Neutrophil kinetics in the lungs have been examined after exposure to cigarette smoke by using an assessment of the first pass of radiolabeled neutrophils through the pulmonary circulation. Retention of neutrophils in the lungs increased after acute exposure to cigarette smoke (MacNee et al. 1989). This increased retention was not due to an alteration of pulmonary hemodynamics (Skwarski et al. 1993) but resulted from decreased deformability of leukocytes (Drost et al. 1993) and/or the increased expression of the adhesion molecule d-selectin in blood neutrophils after acute exposure to cigarette smoke (Patiar et al. 2002).

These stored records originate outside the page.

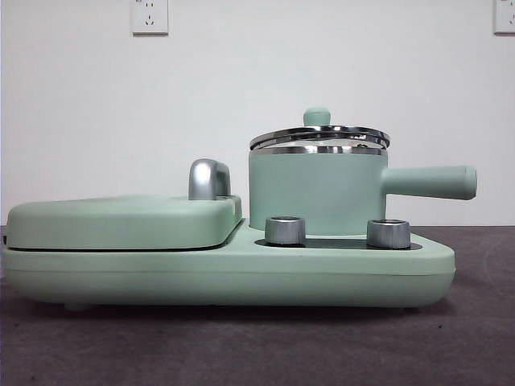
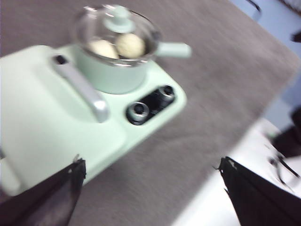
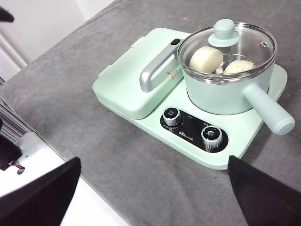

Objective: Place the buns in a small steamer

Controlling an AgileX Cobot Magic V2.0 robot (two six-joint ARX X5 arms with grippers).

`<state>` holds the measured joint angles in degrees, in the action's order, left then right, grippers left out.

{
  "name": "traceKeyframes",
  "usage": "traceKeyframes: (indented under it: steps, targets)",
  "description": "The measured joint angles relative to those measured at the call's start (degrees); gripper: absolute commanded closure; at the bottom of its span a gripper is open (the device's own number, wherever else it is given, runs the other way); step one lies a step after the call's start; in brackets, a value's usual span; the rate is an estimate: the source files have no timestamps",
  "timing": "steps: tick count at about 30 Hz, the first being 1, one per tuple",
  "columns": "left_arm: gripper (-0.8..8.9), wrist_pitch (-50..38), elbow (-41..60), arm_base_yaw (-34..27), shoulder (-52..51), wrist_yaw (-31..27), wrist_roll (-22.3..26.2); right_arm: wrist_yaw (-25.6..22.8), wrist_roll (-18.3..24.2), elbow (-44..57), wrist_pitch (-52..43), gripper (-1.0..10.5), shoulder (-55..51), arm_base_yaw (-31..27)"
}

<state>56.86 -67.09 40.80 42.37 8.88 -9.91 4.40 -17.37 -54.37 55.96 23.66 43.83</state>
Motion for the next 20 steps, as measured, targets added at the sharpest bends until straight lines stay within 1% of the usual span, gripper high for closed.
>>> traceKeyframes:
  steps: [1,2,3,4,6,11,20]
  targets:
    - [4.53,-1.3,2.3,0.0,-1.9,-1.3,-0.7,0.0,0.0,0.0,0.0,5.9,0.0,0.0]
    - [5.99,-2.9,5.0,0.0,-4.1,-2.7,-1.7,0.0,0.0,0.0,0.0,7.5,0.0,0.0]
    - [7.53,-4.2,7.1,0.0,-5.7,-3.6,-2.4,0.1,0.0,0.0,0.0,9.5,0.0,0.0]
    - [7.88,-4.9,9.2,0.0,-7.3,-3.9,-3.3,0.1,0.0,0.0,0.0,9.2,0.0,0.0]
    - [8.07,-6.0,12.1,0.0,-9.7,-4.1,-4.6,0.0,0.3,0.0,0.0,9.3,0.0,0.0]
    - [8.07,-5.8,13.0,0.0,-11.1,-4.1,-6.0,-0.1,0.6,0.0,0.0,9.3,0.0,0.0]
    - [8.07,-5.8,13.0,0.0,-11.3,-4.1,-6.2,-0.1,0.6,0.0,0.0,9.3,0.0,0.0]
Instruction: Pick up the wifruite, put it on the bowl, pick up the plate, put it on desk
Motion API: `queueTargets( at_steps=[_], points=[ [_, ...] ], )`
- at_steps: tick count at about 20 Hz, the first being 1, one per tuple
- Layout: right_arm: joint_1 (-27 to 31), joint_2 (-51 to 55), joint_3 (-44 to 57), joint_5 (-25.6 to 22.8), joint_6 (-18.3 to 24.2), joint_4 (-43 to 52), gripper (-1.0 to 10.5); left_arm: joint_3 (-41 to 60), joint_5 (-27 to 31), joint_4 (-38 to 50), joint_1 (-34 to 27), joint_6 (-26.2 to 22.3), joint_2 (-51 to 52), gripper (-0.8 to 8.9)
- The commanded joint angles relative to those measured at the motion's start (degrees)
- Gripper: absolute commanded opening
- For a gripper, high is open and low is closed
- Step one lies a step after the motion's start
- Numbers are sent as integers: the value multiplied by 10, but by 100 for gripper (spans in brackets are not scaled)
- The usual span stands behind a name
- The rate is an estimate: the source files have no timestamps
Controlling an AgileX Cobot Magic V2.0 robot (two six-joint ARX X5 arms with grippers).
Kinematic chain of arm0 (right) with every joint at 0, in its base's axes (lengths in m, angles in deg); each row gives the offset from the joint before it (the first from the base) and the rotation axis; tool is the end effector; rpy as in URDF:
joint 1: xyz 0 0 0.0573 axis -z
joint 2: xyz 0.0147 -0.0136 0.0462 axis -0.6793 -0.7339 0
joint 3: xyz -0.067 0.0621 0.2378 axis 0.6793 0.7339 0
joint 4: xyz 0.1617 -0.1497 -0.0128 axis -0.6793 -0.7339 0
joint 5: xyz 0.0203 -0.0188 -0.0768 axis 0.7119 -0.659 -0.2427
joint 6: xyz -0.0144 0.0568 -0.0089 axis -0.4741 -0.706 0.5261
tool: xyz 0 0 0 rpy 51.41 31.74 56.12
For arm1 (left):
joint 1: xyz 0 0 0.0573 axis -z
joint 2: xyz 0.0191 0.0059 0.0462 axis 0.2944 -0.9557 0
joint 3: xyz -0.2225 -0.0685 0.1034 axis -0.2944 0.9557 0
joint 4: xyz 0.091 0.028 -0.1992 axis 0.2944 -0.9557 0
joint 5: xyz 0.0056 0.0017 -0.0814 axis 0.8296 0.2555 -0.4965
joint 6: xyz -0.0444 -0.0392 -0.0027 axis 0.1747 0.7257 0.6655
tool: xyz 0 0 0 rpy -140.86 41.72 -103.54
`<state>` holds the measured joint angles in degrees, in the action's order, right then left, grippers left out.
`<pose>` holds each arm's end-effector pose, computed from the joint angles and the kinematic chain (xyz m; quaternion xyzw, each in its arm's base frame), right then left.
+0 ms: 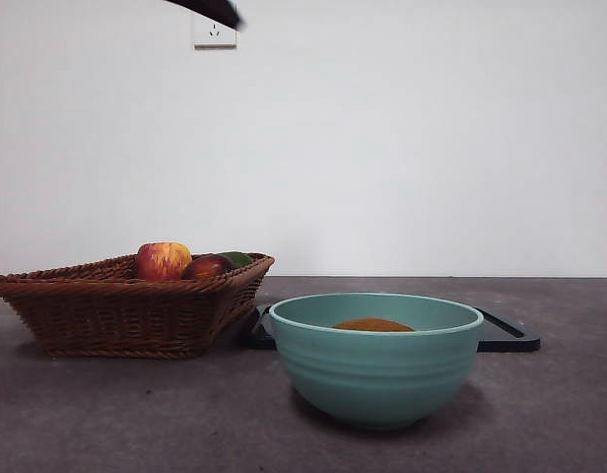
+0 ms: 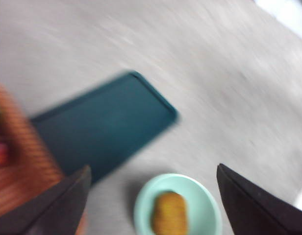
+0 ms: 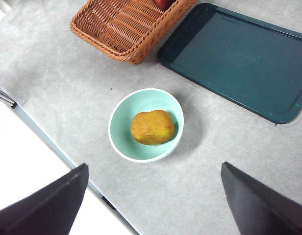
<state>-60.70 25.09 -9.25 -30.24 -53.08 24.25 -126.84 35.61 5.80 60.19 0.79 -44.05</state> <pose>0.0869 0.0462 0.3214 0.0148 0.3787 0.3587 0.8531 0.1621 -0.1554 0.3544 0.0123 0.2862 -0.3637 0.8864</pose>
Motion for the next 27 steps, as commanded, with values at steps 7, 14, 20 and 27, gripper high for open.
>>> queueTargets(
  at_steps=[7, 14, 20, 27],
  points=[
    [-2, -2, -12, 0, -5, 2, 432, 7, -13, -93, -116, -9, 127, 411],
    [-2, -2, -12, 0, -5, 2, 432, 154, -129, -108, -131, -10, 252, 410],
    [-2, -2, -12, 0, -6, -5, 432, 197, -219, -186, -130, -33, 299, 406],
    [-2, -3, -12, 0, -6, -17, 432, 197, -219, -193, -130, -35, 302, 405]
  ],
)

After acute exposure to cigarette smoke, changes in GSH have been studied in human, animal, and in vitro models. The ratio of GSH to GSSG, which reflects oxidative stress, has been shown to decrease after acute exposure in both animal and in vitro studies but not in a single human study (Morrison et al. 1999). This discrepancy may be explained by differences in species and dose of smoke and differences between human BAL fluid and animal lung homogenate.

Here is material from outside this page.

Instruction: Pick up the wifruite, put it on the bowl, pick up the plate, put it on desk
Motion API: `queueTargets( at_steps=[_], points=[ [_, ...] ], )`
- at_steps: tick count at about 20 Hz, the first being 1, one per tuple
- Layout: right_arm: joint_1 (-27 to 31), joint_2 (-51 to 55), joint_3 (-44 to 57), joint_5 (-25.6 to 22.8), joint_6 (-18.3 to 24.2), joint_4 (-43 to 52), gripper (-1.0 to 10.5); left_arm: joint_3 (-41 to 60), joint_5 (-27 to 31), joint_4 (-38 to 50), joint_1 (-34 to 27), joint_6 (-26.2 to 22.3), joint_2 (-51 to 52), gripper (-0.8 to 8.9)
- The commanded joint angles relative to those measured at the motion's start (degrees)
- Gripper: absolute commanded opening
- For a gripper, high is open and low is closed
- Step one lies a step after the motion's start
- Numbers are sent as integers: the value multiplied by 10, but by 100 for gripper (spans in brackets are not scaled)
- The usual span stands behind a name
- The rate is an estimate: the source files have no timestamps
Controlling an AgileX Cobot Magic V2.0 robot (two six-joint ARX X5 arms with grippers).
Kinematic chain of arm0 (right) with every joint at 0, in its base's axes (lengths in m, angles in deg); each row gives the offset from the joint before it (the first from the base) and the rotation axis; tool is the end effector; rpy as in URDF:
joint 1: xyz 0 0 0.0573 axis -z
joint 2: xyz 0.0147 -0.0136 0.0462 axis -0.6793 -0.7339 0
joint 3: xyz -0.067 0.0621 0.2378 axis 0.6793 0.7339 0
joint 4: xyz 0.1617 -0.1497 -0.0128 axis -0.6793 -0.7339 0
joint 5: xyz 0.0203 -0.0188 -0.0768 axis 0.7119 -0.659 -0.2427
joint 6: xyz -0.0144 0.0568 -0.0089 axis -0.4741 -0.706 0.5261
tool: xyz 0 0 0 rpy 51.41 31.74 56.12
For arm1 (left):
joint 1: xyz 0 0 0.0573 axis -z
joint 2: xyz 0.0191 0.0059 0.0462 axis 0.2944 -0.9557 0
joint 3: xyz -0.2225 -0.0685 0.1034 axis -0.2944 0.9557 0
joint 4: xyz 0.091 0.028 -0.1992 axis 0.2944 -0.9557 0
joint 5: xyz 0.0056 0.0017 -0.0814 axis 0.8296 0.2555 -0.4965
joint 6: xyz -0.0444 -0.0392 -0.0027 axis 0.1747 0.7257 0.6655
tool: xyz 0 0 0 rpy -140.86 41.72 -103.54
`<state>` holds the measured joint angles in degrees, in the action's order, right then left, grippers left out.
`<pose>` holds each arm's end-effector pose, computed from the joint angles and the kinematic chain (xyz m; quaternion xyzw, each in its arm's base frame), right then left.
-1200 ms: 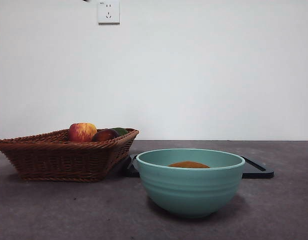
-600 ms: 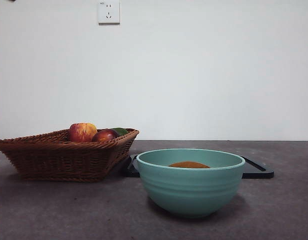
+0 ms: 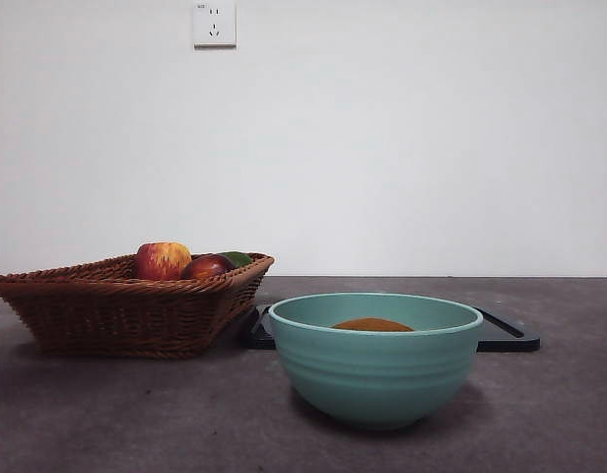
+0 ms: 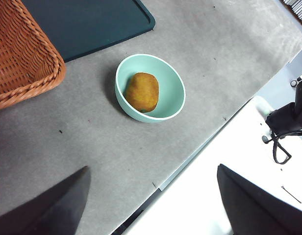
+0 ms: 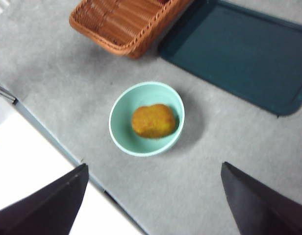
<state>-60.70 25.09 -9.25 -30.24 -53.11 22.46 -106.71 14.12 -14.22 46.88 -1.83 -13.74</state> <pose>0.0847 0.0455 0.3192 0.0162 0.3931 0.3565 0.8474 0.0693 -0.0587 0.2977 -0.0410 0.3774 -0.4134 0.8276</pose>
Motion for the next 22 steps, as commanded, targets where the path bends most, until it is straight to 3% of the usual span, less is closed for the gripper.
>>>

Exposure to cigarette smoke has been shown to damage fatty acids in cell membranes and thereby result in increased products of lipid peroxidation both in humans, as seen in exhaled air and plasma (Rahman et al. 1996a; Montuschi et al. 2000), and in animals, as seen in BAL fluid and lung tissue (Ishizaki et al. 1996; Aoshiba et al. 2003a).

Summary

The time courses of the changes in markers of oxidative stress after exposure to smoke have been studied in humans and in animal models. In humans, all the oxidative markers of oxidative stress increase within the first hour after acute exposure, and most markers return to normal quickly. In animal models, markers of oxidative stress generally increase during the first 6 hours after exposure to cigarette smoke and return to normal by 24 hours. These findings have been demonstrated in lung tissue, BAL fluid, and blood. In studies with in vitro models, only a few time points have been examined. Initial depletion of GSH after acute exposure to cigarette smoke is followed in most cases by an increase in GSH 24 hours later. This finding suggests a protective mechanism against oxidative stress from smoke that may reflect the increase in GSH seen in long-term cigarette smokers.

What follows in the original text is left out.